• [Exercise directions]: Repeat all of the material exactly, with no line missing.

• [Information provided]:
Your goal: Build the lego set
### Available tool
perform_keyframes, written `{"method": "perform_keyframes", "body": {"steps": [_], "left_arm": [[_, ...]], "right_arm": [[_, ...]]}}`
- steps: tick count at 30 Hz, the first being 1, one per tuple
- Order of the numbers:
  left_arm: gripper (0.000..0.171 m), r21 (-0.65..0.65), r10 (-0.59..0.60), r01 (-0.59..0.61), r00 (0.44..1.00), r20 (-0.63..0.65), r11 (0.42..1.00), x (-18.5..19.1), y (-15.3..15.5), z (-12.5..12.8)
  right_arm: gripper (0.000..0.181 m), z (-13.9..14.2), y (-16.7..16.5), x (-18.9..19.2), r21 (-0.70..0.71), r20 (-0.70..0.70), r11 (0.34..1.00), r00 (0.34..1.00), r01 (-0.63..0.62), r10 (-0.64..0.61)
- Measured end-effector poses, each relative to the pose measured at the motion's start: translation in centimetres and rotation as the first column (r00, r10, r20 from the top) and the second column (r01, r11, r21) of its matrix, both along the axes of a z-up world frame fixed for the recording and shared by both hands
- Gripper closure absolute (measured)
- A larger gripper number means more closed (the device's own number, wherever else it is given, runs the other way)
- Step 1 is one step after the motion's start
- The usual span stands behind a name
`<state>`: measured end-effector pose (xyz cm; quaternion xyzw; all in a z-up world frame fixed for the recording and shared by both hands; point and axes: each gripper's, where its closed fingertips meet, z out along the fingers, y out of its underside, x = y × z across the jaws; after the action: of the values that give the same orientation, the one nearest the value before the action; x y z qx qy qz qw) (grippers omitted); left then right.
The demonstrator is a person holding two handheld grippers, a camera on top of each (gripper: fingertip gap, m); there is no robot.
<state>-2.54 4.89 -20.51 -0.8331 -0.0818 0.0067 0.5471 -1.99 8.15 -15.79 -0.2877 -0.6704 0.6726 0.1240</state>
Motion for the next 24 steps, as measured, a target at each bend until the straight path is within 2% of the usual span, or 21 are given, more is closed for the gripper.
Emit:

• [Completed exercise]:
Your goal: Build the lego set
### Available tool
perform_keyframes, written `{"method": "perform_keyframes", "body": {"steps": [_], "left_arm": [[_, ...]], "right_arm": [[_, ...]]}}`
- steps: tick count at 30 Hz, the first being 1, one per tuple
- Order of the numbers:
  left_arm: gripper (0.000..0.171 m), r21 (-0.65..0.65), r10 (-0.59..0.60), r01 (-0.59..0.61), r00 (0.44..1.00), r20 (-0.63..0.65), r11 (0.42..1.00), x (-18.5..19.1), y (-15.3..15.5), z (-12.5..12.8)
  right_arm: gripper (0.000..0.181 m), z (-13.9..14.2), y (-16.7..16.5), x (-18.9..19.2), r21 (-0.70..0.71), r20 (-0.70..0.70), r11 (0.34..1.00), r00 (0.34..1.00), r01 (-0.63..0.62), r10 (-0.64..0.61)
- Measured end-effector poses, each relative to the pose measured at the motion's start: translation in centimetres and rotation as the first column (r00, r10, r20 from the top) and the second column (r01, r11, r21) of its matrix, both along the axes of a z-up world frame fixed for the recording and shared by both hands
- Gripper closure absolute (measured)
- A larger gripper number means more closed (the device's own number, wherever else it is given, runs the other way)
- Step 1 is one step after the motion's start
- The usual span stands behind a name
`<state>`: measured end-effector pose (xyz cm; quaternion xyzw; all in a z-up world frame fixed for the recording and shared by both hands; point and axes: each gripper's, where its closed fingertips meet, z out along the fingers, y out of its underside, x = y × z across the jaws; after the action: of the values that give the same orientation, the one nearest the value before the action; x y z qx qy qz qw) (grippers omitted); left then right.
The demonstrator is a person holding two handheld grippers, a camera on top of each (gripper: fingertip gap, m); there is no robot.
<state>-2.54 4.89 -20.51 -0.8331 -0.0818 0.0067 0.5471 -1.99 8.15 -15.79 -0.2877 -0.6704 0.6726 0.1240</state>
Motion for the next 24 steps, as measured, a target at each bend until the straight path is within 2% of the usual span, or 21 are given, more is closed for the gripper.
Emit:

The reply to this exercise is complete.